__Task objective__
What you should write out is every line from the one containing "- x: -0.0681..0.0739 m" to the end of the data, exactly and with nothing else.

__Collected material__
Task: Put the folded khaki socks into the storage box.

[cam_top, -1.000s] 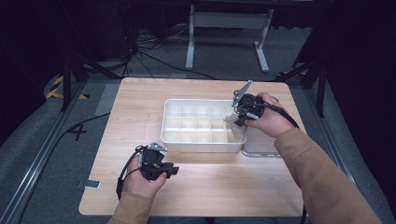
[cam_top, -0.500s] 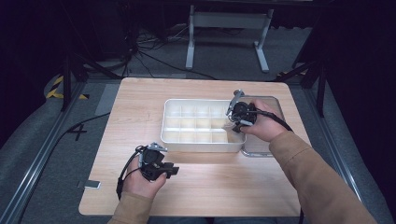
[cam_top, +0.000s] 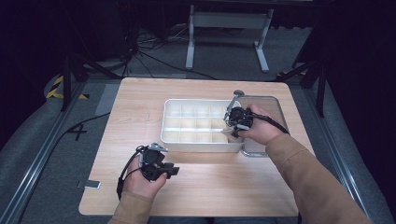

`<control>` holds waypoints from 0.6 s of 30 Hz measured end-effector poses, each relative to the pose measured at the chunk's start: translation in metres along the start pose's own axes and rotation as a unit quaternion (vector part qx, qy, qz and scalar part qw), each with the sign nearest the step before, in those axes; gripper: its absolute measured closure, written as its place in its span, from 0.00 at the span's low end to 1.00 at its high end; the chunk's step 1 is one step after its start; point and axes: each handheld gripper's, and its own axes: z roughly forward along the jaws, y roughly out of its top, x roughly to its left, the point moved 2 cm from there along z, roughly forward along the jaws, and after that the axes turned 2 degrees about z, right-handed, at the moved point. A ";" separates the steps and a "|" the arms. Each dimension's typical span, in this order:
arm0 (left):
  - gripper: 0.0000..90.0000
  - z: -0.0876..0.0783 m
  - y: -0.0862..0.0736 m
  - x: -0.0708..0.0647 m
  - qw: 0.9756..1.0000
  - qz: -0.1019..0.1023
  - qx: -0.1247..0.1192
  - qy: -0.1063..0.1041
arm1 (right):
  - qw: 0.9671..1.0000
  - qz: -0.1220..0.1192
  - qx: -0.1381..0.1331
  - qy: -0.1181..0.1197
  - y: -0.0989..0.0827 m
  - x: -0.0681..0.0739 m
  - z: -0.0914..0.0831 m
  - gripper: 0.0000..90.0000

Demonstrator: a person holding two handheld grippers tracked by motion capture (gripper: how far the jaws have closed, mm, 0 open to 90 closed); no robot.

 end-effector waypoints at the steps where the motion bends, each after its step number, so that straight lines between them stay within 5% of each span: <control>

__Output__
  - x: -0.0681..0.0739 m
  - z: -0.0914..0.0831 m
  - gripper: 0.0000..90.0000

Demonstrator: a person holding two handheld grippers tracked by motion capture (gripper: how far the jaws have closed, mm, 0 open to 90 closed); no robot.

 end-effector waypoints at the steps where the motion bends, each after its step number, so that straight lines between them stay within 5% of each span: <control>

There is nothing else to add to the answer.